PROBLEM TO WORK ON:
Every line in the material below that includes "place" should be copied.

DATA PROVIDED:
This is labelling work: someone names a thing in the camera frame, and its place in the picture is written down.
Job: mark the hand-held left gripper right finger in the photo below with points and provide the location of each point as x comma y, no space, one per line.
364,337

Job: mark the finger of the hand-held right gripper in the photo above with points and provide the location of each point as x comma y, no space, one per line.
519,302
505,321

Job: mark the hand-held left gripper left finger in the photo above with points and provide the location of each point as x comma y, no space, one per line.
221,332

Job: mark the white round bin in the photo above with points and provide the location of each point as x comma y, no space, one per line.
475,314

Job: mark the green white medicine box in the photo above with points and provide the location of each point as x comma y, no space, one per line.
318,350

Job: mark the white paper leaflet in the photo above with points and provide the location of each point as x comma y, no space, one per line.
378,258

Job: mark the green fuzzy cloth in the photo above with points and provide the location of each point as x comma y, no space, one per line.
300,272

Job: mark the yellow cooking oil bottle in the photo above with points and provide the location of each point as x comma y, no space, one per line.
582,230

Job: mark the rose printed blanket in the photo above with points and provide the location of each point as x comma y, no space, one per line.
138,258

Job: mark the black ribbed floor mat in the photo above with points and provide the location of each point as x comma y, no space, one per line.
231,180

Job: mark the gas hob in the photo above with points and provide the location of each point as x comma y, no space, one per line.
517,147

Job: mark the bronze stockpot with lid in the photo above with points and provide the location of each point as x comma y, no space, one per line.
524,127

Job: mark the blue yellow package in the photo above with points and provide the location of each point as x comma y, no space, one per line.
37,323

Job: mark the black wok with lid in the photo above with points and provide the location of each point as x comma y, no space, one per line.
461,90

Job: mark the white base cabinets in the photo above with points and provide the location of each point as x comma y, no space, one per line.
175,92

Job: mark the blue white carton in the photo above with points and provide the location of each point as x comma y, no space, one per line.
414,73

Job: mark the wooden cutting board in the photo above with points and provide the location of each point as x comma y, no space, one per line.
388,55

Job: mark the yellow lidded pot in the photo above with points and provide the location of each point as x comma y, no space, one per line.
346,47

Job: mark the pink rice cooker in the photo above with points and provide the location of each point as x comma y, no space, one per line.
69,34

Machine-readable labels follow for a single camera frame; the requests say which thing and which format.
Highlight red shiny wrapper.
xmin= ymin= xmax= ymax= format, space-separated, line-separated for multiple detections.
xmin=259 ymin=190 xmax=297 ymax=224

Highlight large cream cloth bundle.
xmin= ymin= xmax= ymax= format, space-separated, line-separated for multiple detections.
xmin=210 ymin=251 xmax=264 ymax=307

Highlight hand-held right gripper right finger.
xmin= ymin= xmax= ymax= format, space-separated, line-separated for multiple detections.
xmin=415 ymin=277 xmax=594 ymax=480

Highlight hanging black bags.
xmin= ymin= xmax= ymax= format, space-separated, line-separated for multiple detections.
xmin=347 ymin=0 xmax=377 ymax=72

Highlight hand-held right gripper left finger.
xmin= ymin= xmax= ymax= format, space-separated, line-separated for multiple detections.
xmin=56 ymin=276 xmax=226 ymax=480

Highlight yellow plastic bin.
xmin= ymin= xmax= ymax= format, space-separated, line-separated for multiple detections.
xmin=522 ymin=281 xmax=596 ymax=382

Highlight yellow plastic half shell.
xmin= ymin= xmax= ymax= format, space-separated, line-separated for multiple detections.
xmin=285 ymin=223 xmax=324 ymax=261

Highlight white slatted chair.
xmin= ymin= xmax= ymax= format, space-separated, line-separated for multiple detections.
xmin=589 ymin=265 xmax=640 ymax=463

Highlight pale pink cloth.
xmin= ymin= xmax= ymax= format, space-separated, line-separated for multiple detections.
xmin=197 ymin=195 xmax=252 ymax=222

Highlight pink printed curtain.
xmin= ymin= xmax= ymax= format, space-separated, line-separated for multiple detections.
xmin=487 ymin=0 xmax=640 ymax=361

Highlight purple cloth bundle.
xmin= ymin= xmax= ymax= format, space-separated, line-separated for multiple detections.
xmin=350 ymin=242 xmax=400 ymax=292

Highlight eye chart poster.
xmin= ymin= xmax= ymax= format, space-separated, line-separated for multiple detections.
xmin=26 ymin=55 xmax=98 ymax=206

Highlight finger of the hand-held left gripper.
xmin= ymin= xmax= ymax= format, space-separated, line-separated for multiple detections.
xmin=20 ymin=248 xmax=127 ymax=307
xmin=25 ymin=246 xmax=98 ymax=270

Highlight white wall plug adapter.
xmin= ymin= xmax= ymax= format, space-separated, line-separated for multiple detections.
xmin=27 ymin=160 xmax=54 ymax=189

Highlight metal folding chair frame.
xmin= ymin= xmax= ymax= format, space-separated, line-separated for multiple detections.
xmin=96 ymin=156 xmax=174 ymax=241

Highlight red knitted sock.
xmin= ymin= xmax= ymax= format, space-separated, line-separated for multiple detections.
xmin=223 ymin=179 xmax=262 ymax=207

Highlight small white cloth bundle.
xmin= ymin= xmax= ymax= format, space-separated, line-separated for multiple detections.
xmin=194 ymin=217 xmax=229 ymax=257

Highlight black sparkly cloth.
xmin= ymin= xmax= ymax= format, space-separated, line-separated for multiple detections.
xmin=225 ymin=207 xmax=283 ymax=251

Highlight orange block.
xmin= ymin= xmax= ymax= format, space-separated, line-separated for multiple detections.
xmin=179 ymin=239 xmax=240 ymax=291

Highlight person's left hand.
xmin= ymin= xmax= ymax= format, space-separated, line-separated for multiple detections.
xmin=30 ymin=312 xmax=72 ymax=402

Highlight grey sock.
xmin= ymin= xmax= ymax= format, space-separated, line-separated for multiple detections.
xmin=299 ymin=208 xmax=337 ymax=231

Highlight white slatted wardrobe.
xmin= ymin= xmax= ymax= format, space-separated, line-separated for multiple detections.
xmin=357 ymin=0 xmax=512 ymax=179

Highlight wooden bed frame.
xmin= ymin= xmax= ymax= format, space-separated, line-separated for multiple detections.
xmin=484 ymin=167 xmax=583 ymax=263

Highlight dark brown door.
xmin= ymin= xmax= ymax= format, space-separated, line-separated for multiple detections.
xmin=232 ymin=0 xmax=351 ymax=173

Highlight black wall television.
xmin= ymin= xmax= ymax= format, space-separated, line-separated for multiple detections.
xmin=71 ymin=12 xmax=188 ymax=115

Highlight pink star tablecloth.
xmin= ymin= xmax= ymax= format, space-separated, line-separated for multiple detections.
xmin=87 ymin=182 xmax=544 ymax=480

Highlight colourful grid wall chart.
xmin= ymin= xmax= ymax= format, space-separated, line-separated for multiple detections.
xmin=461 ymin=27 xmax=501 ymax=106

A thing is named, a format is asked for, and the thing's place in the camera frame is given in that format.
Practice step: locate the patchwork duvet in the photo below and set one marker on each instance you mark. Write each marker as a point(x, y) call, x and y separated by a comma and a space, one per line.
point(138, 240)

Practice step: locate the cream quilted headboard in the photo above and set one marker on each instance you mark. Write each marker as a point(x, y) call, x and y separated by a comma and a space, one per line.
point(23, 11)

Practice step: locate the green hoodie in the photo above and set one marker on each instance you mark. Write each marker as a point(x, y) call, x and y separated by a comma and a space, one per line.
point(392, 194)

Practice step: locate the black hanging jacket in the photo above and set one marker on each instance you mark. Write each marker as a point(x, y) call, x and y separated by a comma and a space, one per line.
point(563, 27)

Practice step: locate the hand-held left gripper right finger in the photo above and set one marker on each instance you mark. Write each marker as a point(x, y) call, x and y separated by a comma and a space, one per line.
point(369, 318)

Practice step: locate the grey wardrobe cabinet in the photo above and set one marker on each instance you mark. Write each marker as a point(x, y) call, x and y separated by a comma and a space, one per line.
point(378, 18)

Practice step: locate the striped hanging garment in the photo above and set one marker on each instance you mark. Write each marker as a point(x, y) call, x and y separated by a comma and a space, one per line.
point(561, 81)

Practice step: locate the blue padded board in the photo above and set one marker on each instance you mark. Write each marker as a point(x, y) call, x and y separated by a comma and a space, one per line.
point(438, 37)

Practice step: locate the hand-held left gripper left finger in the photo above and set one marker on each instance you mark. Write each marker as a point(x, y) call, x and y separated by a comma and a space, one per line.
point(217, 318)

TASK OUTPUT:
This is labelling work: someone names a thing in the camera frame, and its place in the picture is written down.
A thing is named, a format is asked for, and the thing's place in the camera frame is given in that format.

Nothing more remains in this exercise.